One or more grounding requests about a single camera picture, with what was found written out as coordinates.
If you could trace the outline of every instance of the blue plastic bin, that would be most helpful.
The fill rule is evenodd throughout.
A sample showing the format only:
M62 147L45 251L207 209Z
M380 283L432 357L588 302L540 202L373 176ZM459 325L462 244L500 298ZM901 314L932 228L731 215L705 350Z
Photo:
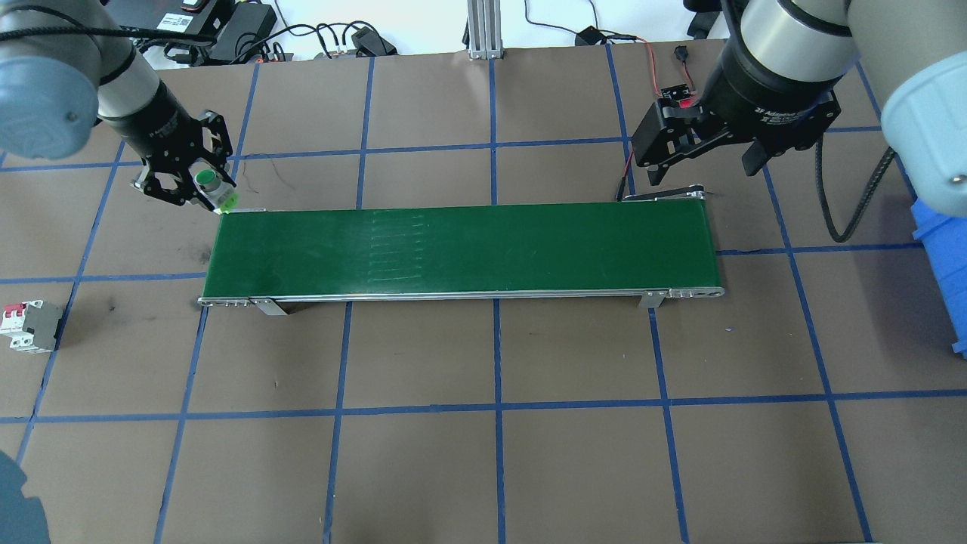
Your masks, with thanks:
M953 350L967 359L967 219L941 215L917 200L913 237L923 242L957 333Z

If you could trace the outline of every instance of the metal bracket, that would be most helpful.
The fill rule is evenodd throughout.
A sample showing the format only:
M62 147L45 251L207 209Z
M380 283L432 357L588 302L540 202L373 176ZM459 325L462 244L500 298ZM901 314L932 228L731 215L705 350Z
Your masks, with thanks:
M283 308L271 298L237 298L221 300L205 300L203 298L199 298L198 304L207 306L209 308L213 306L223 306L225 308L238 308L239 306L246 308L248 306L254 306L255 308L261 310L266 316L289 315L288 312L283 310Z
M654 289L645 291L638 302L642 310L654 310L666 298L718 298L725 294L722 287L696 287L691 289Z
M266 316L288 316L288 312L282 309L275 300L271 298L253 298L251 303L255 305Z
M467 36L471 59L504 58L500 0L467 0Z
M682 187L679 189L671 189L668 191L655 191L653 193L644 193L638 195L628 195L622 198L622 202L635 202L642 200L671 200L674 198L705 198L705 186L704 185L689 185L687 187Z

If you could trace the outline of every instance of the green bottle cap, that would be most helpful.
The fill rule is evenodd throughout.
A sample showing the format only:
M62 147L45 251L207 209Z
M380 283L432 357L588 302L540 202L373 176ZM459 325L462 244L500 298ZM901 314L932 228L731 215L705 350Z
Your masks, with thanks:
M194 180L198 182L198 185L208 185L214 183L217 179L218 177L215 175L215 171L210 168L201 170L194 175Z

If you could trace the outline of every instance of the red wire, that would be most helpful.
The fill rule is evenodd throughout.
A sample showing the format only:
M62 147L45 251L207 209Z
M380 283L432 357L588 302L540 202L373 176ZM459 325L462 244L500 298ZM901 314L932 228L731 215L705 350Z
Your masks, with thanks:
M682 63L682 68L685 69L685 79L687 79L689 81L689 89L691 89L692 91L694 91L695 90L695 82L691 80L691 74L689 74L689 65L683 62Z
M634 158L634 148L632 147L631 152L628 153L628 161L625 162L625 173L621 174L621 177L628 177L628 170L631 168L631 159Z
M661 91L659 90L659 77L656 73L655 67L655 50L652 49L652 45L644 38L638 38L638 41L648 47L648 55L652 58L652 89L655 90L655 96L661 96Z

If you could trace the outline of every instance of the power adapter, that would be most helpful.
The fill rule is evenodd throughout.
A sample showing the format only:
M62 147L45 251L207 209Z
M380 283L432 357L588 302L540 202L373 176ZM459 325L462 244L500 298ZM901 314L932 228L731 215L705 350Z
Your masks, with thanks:
M600 45L605 42L607 42L607 37L601 33L601 30L593 26L585 28L574 36L575 45Z
M221 28L218 41L212 45L206 64L231 64L243 52L242 62L248 61L258 52L251 44L263 40L276 26L276 11L272 6L254 2L240 2L235 5L232 17Z
M358 57L383 57L395 55L396 46L387 42L376 31L363 27L353 33L353 47Z
════════════════
• [INSTRUCTIONS FOR THE TASK]: Write the records out again verbatim and omit the pictures they contain.

• [FINISHED TASK]:
One or more grounding requests about a single camera picture, with what was found written out as coordinates.
If you could trace the outline of every instance of the blue plastic bin, that would be most helpful.
The fill rule is evenodd throughout.
A sample showing the format only:
M62 147L45 251L207 209Z
M380 283L432 357L588 302L540 202L373 176ZM459 325L462 244L500 298ZM901 314L932 228L731 215L705 350Z
Photo:
Your masks, with thanks:
M953 350L967 359L967 219L941 215L917 200L913 237L923 242L957 333Z

If you could trace the outline of every instance of the metal bracket, that would be most helpful.
The fill rule is evenodd throughout.
A sample showing the format only:
M62 147L45 251L207 209Z
M380 283L432 357L588 302L540 202L373 176ZM459 325L462 244L500 298ZM901 314L932 228L731 215L705 350Z
Your masks, with thanks:
M283 308L271 298L237 298L221 300L205 300L203 298L199 298L198 304L207 306L209 308L213 306L223 306L225 308L238 308L239 306L246 308L248 306L254 306L255 308L261 310L266 316L289 315L288 312L283 310Z
M654 289L645 291L638 302L642 310L654 310L666 298L718 298L725 294L722 287L696 287L691 289Z
M266 316L288 316L288 312L282 309L275 300L271 298L253 298L251 303L255 305Z
M467 36L471 59L504 58L500 0L467 0Z
M682 187L679 189L671 189L668 191L655 191L653 193L644 193L638 195L628 195L622 198L622 202L635 202L642 200L671 200L674 198L705 198L705 186L704 185L689 185L687 187Z

If you could trace the outline of every instance of the green bottle cap, that would be most helpful.
The fill rule is evenodd throughout.
A sample showing the format only:
M62 147L45 251L207 209Z
M380 283L432 357L588 302L540 202L373 176ZM459 325L462 244L500 298ZM901 314L932 228L731 215L705 350Z
Your masks, with thanks:
M194 180L198 182L198 185L208 185L214 183L217 179L218 177L215 175L215 171L210 168L201 170L194 175Z

If you could trace the outline of every instance of the red wire, that would be most helpful.
The fill rule is evenodd throughout.
A sample showing the format only:
M62 147L45 251L207 209Z
M380 283L432 357L588 302L540 202L373 176ZM459 325L462 244L500 298ZM901 314L932 228L731 215L705 350Z
Your masks, with thanks:
M682 63L682 68L685 69L685 79L687 79L689 81L689 89L691 89L692 91L694 91L695 90L695 82L691 80L691 74L689 74L689 65L683 62Z
M634 158L634 148L632 147L631 152L628 153L628 161L625 162L625 173L621 174L621 177L628 177L628 170L631 168L631 159Z
M661 91L659 90L659 77L656 73L655 67L655 50L652 49L652 45L644 38L638 38L638 41L648 47L648 55L652 58L652 89L655 90L655 96L661 96Z

If you could trace the outline of every instance of the power adapter, that would be most helpful.
The fill rule is evenodd throughout.
A sample showing the format only:
M62 147L45 251L207 209Z
M380 283L432 357L588 302L540 202L373 176ZM459 325L462 244L500 298ZM901 314L932 228L731 215L705 350Z
Your masks, with thanks:
M600 45L605 42L607 42L607 37L601 33L601 30L593 26L585 28L574 36L575 45Z
M221 28L218 41L212 45L206 64L231 64L243 52L242 62L248 61L258 52L251 44L263 40L276 26L276 11L272 6L254 2L240 2L235 5L232 17Z
M358 57L383 57L395 55L396 46L387 42L376 31L363 27L353 33L353 47Z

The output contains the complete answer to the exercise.